Attitude from Altitude
Peter Brown
Thursday, October 5, 2006
No alliance? GM already knows everything
Automotive News / October 5, 2006 - 10:58 am
Here's all you need to know about why General Motors will not be hooking up with the successful Renault-Nissan alliance.
Last week in Paris, GM CEO Rick Wagoner said this: "GM sells more than 9 million vehicles a year globally. It's not logical or responsible to say we must have a partner to recover."
In other words: We're GM.
If GM had a different culture, Wagoner could, with equal truth, have said this: "GM lost $10.5 billion last year, more than $1,100 for each of the nearly 9 million vehicles we sold. Of course we need some help. We need to do things in different ways."
But you didn't hear that from Rick Wagoner. For all of the company's failures, GM people remain arrogant. Nobody can tell anything to anybody at GM. They already know it all.
To my knowledge, no executive was whacked to take the blame for the $10.5 billion loss. So the same team that lost the money is now working to make money.
I was never in favor of the alliance. Kirk Kerkorian proposed it as a shortcut fix to make his investment in GM rise above water.

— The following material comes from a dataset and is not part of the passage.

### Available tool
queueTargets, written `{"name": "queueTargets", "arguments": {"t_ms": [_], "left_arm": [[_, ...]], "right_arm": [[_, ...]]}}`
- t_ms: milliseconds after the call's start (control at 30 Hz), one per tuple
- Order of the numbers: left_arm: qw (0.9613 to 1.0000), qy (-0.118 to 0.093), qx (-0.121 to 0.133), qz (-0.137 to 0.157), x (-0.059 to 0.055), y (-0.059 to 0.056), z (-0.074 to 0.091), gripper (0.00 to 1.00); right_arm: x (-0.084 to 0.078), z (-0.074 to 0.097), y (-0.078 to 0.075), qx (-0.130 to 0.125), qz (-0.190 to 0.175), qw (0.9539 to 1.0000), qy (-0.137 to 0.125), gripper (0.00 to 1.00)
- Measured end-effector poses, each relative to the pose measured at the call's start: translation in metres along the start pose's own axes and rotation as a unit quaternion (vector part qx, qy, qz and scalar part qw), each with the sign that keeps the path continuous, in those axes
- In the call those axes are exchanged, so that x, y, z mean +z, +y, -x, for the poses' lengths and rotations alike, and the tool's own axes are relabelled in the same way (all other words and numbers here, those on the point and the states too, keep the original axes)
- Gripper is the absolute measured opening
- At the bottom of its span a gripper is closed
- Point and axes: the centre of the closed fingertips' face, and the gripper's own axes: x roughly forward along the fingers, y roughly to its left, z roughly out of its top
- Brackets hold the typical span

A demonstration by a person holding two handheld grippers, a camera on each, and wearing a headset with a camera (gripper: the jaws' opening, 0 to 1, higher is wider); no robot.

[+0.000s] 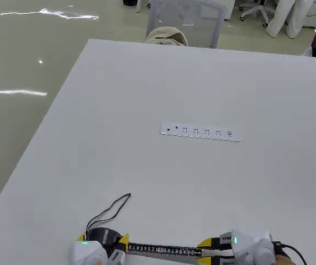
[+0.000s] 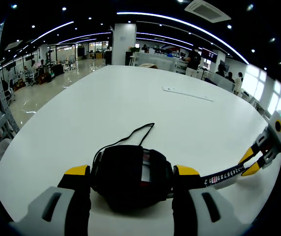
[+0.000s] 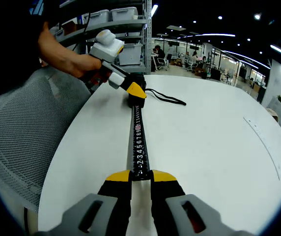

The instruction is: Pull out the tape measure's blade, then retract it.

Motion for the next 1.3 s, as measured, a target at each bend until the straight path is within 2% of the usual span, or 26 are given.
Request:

The benefits of an alliance would be speculative.
And any company as arrogant as GM would be a lousy partner, which is what Carlos Ghosn's people discovered during the doomed study of the hookup. ("You want us to pay you money for the privilege of working with your money-losing team?")
Renault and Nissan succeed because they work together, learn from each other (GM learns from no man) and find areas of the business where they can either both save money or both improve revenue.
Rick Wagoner himself is not an arrogant person. He is a smart, self-deprecating man with a good heart. But still, he suffers from GM disease: We sell 9 million vehicles; therefore, ...
Wagoner's team has done a magnificent job of cutting costs. But his team has shown little ability to capture the fancy of the American car buyer. And until that happens, all the cost cuts in the world will just be part of a downward spiral.
OK, GM sells 9 million. Meanwhile, GM's market capitalization of about $18.9 billion is less than a quarter of the total market cap of Renault and Nissan, which combined last year to sell a measly 6 million vehicles and make $7.54 billion.
The three-way alliance was probably not a good idea. But for GM, neither is arrogance.